Data below:

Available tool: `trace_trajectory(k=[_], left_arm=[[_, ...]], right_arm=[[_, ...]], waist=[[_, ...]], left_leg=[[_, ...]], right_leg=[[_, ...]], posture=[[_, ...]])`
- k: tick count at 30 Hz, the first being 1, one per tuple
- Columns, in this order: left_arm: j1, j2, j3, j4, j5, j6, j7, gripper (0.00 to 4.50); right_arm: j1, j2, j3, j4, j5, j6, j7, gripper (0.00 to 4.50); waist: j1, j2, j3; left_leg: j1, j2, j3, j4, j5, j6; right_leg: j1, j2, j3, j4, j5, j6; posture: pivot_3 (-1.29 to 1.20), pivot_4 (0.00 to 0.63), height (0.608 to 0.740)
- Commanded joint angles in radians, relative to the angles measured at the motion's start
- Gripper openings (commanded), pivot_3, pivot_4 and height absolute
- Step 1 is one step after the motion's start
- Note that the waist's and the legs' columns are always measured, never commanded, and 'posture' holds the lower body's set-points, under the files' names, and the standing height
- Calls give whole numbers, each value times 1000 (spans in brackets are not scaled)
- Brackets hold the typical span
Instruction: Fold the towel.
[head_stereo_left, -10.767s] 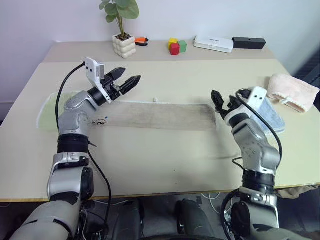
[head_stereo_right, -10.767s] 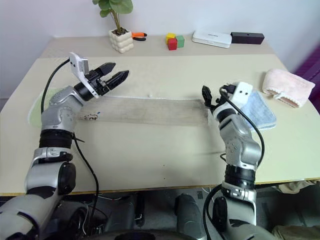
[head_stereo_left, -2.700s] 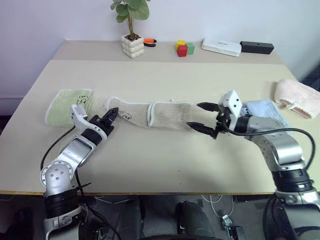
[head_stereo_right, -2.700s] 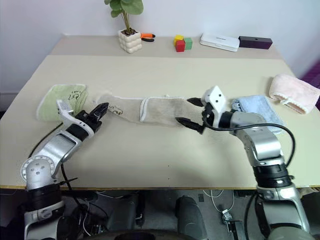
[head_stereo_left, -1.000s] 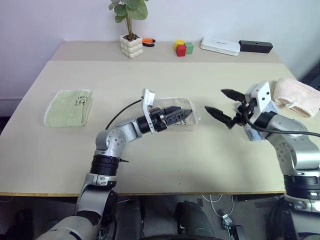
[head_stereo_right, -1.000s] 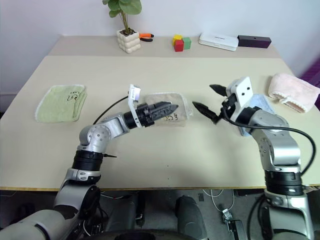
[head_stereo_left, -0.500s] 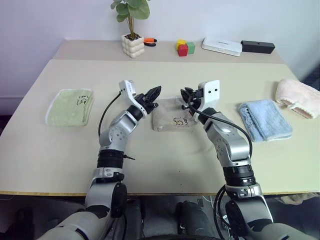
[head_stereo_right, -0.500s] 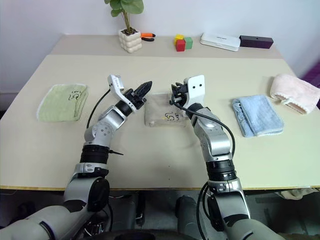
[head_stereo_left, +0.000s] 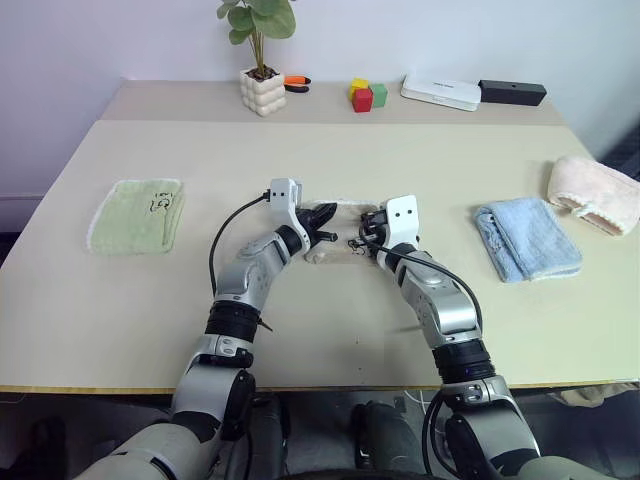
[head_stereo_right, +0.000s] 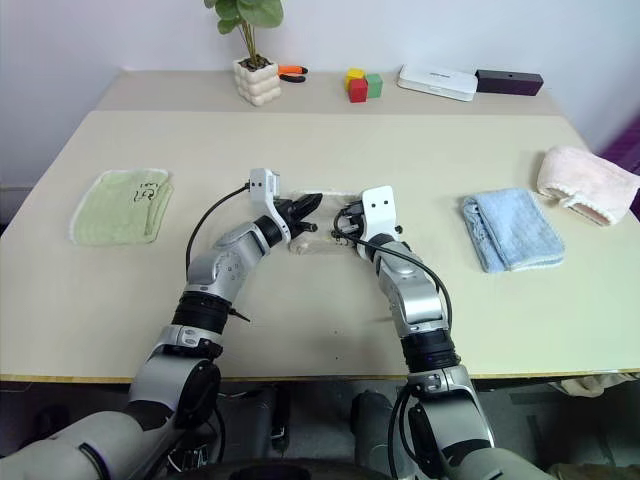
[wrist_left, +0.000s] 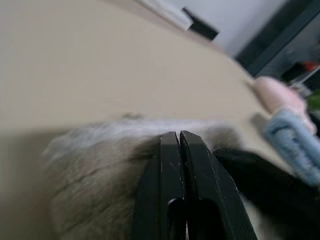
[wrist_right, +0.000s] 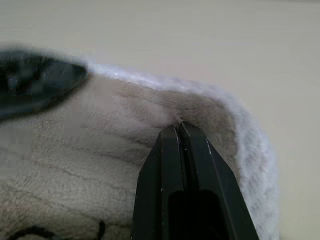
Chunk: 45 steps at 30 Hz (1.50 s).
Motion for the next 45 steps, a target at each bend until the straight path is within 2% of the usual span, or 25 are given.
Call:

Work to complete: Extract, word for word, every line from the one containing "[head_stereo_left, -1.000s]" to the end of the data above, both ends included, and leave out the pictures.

Written solution:
[head_stereo_left, -1.000s] 
[head_stereo_right, -1.000s] 
[head_stereo_left, -0.500s] 
[head_stereo_right, -0.500s] 
[head_stereo_left, +0.000s] 
[head_stereo_right, +0.000s] 
[wrist_left, +0.000s] 
[wrist_right, +0.000s] 
Chunk: 45 steps at 30 Hz (1.50 s).
Motion for the next 45 steps, a target at each bend until the straight path is within 2% of the usual span, or 25 are given.
Call:

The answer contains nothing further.